In addition, instead of the insulating member 20' of the conventional each of, the vaporizing sections 17 of the present embodiment is provided with a heat resistant, light transmitting base 20 which simultaneously exhibits high heat resistance, with good light transmission and insulative characteristics. Laminated to a lower side of the base 20, a light-heat conversion layer 21 is provided for receiving the light of the laser beam L through the light transmitting base 20 and converting same to heat. At a lower side of the light-heat conversion layer 21, a liquid dye holding layer 22 is provided for retaining liquefied dye introduced to the vaporizing section 17 from the liquid dye passage 15 to be vaporized by heat generated according to irradiation of the light-heat conversion layer 21 by the laser beam L.
In detail, according to the present embodiment, the heat resistant, light transmitting base 20 is formed of a transparent film material applied on the head base 14 and having a heat resistance of not less than 180° C., thermal conductivity of not more than 1w/m°C., near infrared transmittance of not less than 85% for a thickness of 10 microns, a specific heat of not more than 2J/g°C. and a density of not more than 3g/cm3.
The light-heat conversion layer 21 is formed as a metallic thin film of nickel-cobalt alloy having no binder, for example, applied by vapor deposition, sputtering, or the like and having an infrared transmittance of not less than 0.9% for a thickness of not more than 1 micron, a specific heat of not more than 0.5 J/g°C., thermal conductivity of not less than 20 w/m°C. and a density of not more than 20 g/cm3. In addition, the area of the light-heat conversion layer 21 is limited to an imprint area S of the vaporized dye 12" (FIG. 1).
The liquid dye holding layer 22 according to the present embodiment is a metallic thin film formed directly on the light-heat conversion layer 21. The metallic film of the liquid dye holding layer 22 is formed into a mesh shape (FIG. 1A) by etching processing or the like so as to retain the liquefied dye 12'.
According to the above-described composition, the printer according to the present invention is capable of supplying liquefied dye 12' to the pores 17a of the vaporizing sections in uniform amounts due to the mesh structure of the liquid dye holding layer 22 and at high speed due to the provision of the heating elements 16 and the vibrating units 25. Further, provision of the non-return valve 24 prevents liquefied dye from being introduced to the dye tanks 11 and assists the vibrating units 25 in applying low pressure to the liquefied dye which, in combination with the heating elements and the capillary phenomenon, allows the printer to print at higher speed with greater color uniformity.
In addition, since the light-heat conversion layer 21 is formed of a metallic thin film, it is possible to improve the heat resistance of the light-heat conversion layer 21 to allow continuous use thereof. Since the thickness of the light-heat conversion layer is held low and the area thereof is limited to the imprint area S of the vaporized dye 12", the heating capacity can be held small and the area surrounding the light-heat conversion layer 21 can in effect be insulated by the liquefied dye 12' to enhance the overall thermal efficiency of the arrangement.
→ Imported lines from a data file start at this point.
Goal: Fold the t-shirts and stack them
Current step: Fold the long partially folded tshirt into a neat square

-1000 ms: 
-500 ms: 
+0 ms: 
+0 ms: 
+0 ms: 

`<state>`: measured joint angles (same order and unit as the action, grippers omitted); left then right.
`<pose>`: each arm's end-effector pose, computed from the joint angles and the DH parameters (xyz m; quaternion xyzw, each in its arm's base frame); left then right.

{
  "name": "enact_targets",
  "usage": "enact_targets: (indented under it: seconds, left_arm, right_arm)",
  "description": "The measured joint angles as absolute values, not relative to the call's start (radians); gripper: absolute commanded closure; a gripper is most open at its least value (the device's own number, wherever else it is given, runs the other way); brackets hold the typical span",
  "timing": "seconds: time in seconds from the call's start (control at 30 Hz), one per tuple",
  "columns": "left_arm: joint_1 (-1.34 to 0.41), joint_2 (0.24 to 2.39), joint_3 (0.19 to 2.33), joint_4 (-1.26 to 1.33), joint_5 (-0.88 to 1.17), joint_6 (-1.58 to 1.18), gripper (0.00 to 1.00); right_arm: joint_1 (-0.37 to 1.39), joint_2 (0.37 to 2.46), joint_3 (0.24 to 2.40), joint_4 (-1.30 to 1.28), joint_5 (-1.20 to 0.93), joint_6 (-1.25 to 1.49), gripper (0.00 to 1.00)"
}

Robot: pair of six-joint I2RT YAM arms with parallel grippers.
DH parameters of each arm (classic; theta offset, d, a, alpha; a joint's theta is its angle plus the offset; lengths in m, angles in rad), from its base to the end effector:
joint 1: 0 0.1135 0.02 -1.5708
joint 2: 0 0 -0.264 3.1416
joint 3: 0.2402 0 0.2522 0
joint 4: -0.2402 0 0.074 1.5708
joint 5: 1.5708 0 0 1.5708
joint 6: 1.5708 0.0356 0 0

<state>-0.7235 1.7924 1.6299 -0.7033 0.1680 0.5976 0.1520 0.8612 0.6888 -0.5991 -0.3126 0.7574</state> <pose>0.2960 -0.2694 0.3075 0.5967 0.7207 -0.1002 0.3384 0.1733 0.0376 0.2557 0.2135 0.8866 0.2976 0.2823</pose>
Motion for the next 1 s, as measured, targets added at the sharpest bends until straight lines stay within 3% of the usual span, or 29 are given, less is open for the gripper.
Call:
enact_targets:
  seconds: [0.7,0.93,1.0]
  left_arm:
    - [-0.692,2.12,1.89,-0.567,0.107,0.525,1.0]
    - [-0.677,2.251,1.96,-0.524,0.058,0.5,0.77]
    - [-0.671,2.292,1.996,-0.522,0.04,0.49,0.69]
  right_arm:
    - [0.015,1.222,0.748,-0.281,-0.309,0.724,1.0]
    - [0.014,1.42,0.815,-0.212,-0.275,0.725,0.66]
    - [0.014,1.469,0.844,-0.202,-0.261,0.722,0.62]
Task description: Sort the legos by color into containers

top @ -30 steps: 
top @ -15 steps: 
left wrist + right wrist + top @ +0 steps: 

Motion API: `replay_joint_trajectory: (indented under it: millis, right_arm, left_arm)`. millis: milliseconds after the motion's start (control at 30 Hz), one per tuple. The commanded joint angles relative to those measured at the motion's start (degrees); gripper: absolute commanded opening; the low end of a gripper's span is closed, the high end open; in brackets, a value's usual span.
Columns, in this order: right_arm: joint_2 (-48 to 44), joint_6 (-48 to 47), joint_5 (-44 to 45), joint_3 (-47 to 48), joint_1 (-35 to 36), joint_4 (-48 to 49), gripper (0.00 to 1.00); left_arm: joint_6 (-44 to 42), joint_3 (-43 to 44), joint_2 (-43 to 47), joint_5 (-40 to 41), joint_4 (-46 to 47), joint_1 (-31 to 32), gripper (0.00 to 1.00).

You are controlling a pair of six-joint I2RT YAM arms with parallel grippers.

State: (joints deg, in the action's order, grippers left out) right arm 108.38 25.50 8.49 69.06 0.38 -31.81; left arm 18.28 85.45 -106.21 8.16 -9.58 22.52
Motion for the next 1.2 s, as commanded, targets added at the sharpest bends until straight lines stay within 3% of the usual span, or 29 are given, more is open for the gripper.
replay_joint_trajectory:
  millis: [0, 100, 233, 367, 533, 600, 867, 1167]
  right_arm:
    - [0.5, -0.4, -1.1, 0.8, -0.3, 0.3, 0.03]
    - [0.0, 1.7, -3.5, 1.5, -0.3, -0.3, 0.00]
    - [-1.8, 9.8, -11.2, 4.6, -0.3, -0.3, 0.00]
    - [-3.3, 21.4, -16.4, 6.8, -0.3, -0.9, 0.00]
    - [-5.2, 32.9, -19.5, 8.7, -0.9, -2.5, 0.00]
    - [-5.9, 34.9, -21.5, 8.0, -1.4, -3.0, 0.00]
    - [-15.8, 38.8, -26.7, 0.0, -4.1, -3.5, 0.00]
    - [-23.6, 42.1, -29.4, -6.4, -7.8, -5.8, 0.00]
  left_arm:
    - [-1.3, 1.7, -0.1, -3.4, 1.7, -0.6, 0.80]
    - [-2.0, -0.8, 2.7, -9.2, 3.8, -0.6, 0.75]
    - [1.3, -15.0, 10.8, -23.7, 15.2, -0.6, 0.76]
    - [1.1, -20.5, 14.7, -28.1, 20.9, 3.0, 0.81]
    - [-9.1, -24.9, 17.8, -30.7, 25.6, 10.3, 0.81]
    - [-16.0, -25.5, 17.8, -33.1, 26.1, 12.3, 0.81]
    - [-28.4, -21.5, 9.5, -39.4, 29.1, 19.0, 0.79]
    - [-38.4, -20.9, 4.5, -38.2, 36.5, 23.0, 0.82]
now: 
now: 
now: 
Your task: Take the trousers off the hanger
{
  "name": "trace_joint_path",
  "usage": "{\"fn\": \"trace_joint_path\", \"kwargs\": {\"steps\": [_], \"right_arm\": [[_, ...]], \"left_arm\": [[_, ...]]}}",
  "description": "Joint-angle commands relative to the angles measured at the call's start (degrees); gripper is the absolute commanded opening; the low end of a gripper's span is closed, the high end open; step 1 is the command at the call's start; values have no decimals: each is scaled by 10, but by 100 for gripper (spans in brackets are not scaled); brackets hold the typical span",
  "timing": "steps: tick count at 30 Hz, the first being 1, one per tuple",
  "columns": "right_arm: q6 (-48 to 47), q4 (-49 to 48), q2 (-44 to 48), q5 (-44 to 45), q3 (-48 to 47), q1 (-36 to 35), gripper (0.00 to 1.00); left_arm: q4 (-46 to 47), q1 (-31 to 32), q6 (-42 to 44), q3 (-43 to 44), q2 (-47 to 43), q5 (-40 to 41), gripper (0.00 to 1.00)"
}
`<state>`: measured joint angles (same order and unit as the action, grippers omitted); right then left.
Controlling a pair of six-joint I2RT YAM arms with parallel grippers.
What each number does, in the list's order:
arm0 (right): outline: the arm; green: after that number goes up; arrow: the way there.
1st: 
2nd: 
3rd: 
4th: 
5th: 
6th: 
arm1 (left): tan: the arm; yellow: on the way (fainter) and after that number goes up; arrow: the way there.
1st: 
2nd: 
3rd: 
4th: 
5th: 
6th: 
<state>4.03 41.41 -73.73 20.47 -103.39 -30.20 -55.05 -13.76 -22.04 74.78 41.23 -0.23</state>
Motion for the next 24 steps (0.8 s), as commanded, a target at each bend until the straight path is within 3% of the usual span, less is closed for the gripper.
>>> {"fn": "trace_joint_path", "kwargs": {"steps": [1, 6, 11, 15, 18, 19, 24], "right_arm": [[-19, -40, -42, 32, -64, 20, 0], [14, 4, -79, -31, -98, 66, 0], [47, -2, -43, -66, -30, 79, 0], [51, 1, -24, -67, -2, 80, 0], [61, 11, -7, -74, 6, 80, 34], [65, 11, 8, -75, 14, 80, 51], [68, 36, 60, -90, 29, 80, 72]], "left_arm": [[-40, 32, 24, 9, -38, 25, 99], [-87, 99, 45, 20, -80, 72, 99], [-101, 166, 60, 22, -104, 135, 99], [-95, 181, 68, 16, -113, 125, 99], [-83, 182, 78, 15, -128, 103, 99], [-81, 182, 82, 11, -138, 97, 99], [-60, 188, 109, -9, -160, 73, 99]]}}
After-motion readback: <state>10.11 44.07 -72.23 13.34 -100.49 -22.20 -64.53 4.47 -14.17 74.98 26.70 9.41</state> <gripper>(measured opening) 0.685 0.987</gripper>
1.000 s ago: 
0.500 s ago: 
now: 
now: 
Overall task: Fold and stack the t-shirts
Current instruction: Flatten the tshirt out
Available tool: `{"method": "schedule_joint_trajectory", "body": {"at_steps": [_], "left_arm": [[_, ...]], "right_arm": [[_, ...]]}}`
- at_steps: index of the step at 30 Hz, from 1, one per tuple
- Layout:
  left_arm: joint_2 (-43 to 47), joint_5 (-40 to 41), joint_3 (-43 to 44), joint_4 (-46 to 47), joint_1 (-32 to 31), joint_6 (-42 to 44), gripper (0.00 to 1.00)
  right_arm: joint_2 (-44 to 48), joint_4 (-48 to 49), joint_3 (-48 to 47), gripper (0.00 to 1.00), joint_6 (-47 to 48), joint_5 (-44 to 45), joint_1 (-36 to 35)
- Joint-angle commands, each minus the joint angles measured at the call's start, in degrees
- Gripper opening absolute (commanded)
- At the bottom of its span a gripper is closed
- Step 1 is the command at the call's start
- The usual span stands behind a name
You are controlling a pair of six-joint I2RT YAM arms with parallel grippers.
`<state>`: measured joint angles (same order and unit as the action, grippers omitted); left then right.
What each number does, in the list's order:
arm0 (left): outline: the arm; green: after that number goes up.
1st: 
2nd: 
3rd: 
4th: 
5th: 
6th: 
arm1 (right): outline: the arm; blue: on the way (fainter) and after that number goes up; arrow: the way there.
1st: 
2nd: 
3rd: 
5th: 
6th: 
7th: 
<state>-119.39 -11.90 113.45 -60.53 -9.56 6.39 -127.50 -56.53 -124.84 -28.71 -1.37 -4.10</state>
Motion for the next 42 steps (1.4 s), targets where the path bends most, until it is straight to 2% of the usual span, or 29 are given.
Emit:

Since the heat resistant, light transmitting base 20 is highly heat resistant, it is able to withstand continuous use. Also, the thermal conductivity can be made large while thermal diffusion is rapidly performed in over the entire area thereof even when the light energy distribution from the laser beam L is non-uniform such as a gaussian distribution, for example. Thus, uniform temperature distribution can be realized. Further, because the light-heat conversion layer 21 to the is applied directly to the heat resistant, light transmitting base 20 by sputtering or the like, it is possible to suitably alter and optimize the light absorption ratio and the thermal conductivity by increasing or decreasing a supply amount of oxygen during deposition.
Also, since the liquid dye holding layer 22 is formed as a metallic thin film directly over the light-heat conversion layer 21, no adhesive layer is required and heat efficiency is improved while a size and complexity of the structure is reduced. Also, the thin metallic film of the liquid dye holding layer 22 is processed into a mesh shape and, by varying the pitch and depth of the mesh during processing, it can be assured that a suitable amount of liquefied dye 12' may be always and certainly held. Because the liquid dye holding layer 22 is formed of a metallic thin film, the heat resistance thereof is considerably improved and thus will not deteriorate under heavy or continuous use.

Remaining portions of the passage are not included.